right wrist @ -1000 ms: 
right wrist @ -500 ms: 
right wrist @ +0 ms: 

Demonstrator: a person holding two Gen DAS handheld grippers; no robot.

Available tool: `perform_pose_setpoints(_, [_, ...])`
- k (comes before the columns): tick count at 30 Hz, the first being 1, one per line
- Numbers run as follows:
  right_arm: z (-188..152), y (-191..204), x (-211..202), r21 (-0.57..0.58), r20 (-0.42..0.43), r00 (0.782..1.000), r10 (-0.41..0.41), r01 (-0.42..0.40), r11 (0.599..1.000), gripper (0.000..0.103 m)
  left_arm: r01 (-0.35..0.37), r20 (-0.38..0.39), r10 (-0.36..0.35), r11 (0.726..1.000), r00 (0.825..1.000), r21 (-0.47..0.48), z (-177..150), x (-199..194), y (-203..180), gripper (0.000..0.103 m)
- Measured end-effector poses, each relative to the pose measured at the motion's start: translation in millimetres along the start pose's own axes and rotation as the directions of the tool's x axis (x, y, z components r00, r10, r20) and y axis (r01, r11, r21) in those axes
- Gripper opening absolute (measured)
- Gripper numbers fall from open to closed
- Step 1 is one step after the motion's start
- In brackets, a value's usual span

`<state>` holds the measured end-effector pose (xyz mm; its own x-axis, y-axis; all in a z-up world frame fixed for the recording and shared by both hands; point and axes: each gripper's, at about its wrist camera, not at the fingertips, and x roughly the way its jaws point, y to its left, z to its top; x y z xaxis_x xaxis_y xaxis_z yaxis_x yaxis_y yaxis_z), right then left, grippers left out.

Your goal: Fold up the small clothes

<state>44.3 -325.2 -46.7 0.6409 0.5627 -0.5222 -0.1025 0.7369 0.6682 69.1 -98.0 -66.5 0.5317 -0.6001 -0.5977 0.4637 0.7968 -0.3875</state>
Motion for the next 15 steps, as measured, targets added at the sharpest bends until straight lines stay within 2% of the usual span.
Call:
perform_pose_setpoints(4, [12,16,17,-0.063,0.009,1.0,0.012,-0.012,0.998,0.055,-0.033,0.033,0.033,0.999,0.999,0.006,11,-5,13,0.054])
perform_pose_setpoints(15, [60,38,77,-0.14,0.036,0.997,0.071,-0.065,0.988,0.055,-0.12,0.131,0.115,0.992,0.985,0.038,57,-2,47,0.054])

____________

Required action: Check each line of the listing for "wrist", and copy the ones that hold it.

Problem solution:
right wrist @ -1000 ms: 
right wrist @ -500 ms: 
right wrist @ +0 ms: 
`<state>` holds the measured end-effector pose (xyz mm; its own x-axis, y-axis; all in a z-up world frame fixed for the recording and shared by both hands; point and axes: each gripper's, at about its wrist camera, not at the fingertips, and x roughly the way its jaws point, y to its left, z to its top; x y z xaxis_x xaxis_y xaxis_z yaxis_x yaxis_y yaxis_z), right then left, grippers left out.

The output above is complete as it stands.